WHAT IS BEING ASKED » The response should be exactly the number of lines in the material below that contain the word "triangular".

RECORDS SUPPLIED »
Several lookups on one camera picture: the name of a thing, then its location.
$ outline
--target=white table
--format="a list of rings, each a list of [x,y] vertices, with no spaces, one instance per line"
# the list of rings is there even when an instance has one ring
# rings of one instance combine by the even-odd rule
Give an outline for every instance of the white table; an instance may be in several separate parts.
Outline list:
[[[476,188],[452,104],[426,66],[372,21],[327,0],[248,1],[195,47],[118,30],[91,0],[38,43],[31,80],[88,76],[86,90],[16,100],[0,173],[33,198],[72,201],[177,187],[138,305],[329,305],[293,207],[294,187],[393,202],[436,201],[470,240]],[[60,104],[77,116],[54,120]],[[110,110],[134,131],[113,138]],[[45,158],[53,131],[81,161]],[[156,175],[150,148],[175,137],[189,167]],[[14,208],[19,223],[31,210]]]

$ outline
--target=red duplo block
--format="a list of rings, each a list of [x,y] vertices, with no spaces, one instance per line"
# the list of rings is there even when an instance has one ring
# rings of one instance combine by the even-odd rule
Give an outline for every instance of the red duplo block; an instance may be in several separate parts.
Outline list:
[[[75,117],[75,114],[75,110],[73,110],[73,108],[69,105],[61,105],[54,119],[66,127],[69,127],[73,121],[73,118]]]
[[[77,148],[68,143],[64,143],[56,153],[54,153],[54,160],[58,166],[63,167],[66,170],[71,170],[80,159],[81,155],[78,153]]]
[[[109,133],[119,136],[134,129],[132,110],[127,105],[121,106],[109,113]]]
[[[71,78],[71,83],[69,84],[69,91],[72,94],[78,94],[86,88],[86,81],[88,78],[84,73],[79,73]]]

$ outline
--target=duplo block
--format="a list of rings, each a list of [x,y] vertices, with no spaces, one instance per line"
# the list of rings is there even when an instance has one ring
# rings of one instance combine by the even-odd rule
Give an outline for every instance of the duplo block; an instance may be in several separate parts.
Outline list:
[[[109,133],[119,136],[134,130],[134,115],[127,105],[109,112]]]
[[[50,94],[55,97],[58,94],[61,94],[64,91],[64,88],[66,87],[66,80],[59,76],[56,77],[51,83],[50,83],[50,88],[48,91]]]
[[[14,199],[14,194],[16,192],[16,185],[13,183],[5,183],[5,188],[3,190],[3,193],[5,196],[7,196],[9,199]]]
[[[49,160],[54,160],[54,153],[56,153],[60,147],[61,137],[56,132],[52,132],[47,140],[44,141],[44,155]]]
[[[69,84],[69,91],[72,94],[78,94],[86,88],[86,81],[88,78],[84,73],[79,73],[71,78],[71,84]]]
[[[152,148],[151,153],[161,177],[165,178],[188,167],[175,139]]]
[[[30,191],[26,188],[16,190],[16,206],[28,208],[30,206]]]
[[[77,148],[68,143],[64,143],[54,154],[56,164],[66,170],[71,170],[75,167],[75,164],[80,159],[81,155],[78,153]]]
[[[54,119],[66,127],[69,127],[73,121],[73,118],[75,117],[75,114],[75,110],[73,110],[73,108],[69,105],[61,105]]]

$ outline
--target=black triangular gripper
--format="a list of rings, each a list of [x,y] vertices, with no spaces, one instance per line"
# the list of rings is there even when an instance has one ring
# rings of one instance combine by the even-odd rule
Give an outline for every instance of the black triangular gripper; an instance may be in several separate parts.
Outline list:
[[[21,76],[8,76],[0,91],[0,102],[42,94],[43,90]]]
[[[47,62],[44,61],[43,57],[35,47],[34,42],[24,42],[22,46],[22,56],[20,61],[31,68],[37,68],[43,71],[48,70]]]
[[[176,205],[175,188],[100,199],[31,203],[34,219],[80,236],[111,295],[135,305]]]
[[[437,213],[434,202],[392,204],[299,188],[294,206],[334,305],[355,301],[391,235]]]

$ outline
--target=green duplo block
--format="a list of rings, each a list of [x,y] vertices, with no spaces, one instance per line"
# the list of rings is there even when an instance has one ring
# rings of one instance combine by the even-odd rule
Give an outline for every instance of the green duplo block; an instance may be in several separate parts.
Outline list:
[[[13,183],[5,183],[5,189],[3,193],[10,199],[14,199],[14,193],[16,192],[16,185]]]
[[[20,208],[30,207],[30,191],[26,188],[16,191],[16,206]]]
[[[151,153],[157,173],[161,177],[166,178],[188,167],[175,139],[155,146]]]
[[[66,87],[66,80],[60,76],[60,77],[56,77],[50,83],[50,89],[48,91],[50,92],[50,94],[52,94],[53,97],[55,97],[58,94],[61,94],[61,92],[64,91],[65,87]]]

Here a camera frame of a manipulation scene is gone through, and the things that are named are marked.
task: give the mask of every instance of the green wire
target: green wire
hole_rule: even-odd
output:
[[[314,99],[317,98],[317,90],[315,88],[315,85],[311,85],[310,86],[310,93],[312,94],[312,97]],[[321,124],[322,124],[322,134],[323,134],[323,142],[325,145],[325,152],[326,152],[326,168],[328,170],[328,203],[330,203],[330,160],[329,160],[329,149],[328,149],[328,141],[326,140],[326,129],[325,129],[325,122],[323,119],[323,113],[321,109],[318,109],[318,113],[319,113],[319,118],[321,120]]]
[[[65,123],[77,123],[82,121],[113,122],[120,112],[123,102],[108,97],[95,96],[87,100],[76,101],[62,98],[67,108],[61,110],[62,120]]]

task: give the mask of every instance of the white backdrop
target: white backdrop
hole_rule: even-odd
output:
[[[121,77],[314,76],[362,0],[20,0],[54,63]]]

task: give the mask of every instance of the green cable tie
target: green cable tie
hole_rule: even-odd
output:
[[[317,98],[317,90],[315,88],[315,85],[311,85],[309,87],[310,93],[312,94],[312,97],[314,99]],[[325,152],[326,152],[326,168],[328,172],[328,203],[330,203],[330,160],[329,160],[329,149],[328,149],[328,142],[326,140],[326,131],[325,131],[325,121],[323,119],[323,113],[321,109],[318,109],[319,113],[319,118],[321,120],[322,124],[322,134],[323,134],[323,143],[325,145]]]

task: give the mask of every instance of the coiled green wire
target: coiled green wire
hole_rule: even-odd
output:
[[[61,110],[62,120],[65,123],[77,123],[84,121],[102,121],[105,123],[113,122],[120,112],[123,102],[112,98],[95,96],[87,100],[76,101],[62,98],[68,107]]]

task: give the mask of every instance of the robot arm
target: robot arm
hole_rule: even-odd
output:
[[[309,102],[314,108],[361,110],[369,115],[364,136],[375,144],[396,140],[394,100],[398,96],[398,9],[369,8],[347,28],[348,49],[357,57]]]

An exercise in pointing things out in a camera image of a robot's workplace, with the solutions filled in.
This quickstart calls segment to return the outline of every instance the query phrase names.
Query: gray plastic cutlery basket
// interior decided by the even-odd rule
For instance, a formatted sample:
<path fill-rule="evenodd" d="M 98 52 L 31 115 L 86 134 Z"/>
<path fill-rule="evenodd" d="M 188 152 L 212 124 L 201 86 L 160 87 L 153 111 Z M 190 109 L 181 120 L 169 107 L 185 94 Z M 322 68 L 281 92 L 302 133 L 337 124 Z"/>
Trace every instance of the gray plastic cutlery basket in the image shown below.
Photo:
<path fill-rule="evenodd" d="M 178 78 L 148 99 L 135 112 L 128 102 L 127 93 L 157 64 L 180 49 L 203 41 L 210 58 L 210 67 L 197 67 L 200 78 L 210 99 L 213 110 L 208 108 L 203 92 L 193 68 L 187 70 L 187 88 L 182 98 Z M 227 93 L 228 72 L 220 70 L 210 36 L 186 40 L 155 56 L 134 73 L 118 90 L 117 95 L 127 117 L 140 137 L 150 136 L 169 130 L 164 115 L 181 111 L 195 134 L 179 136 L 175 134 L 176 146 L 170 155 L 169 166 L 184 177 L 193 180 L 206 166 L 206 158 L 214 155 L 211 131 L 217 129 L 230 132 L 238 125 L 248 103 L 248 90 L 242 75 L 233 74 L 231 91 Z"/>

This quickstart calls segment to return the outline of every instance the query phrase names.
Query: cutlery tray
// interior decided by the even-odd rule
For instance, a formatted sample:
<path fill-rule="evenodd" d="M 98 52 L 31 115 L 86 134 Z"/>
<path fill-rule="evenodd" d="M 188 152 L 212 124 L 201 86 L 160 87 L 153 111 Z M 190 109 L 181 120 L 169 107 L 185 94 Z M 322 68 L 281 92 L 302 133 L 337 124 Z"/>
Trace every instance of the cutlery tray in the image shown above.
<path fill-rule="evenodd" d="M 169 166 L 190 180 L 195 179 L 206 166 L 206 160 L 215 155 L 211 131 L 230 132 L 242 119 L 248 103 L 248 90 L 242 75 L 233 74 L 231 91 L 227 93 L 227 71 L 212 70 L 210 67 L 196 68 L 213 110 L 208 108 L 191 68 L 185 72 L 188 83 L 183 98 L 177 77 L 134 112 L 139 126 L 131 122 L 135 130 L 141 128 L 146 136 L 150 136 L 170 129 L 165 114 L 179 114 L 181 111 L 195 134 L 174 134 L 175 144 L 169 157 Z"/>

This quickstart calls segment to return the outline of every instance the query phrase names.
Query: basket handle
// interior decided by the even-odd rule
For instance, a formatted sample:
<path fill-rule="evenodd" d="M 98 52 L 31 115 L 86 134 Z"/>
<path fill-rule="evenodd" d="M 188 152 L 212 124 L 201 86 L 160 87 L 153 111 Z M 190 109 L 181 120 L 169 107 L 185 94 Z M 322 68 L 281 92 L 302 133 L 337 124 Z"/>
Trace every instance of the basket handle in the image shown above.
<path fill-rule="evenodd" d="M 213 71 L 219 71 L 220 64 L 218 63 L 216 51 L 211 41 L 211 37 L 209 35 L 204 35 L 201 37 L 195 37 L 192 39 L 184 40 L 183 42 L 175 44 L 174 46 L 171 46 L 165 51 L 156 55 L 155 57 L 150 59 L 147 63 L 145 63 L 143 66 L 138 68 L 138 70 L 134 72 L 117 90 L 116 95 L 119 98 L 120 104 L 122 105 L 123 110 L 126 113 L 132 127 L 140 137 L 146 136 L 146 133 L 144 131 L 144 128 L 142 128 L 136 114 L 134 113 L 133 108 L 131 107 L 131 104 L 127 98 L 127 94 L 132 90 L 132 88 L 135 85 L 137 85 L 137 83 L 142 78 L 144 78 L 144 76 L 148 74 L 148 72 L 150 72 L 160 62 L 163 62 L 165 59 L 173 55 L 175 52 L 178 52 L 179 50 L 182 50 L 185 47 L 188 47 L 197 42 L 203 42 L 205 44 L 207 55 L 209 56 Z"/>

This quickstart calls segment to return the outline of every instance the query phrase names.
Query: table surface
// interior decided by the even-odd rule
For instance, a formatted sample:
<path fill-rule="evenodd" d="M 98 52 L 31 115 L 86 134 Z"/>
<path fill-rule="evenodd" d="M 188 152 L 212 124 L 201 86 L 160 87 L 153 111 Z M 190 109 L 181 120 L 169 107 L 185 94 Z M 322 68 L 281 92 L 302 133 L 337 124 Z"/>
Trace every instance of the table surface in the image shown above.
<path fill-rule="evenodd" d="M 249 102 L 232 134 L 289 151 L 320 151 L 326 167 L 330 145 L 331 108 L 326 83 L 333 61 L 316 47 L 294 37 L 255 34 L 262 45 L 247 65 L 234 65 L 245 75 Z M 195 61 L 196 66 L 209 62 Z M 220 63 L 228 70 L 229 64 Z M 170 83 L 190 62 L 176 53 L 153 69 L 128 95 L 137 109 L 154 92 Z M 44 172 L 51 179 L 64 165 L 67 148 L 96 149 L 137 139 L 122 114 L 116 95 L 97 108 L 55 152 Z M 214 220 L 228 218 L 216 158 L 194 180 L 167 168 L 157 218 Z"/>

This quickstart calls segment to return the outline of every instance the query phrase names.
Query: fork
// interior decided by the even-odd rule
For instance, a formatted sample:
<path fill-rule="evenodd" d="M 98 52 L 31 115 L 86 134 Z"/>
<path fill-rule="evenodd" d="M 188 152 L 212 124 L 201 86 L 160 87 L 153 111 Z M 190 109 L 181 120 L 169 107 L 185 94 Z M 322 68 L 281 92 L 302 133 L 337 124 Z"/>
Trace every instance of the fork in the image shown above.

YOUR SOLUTION » 2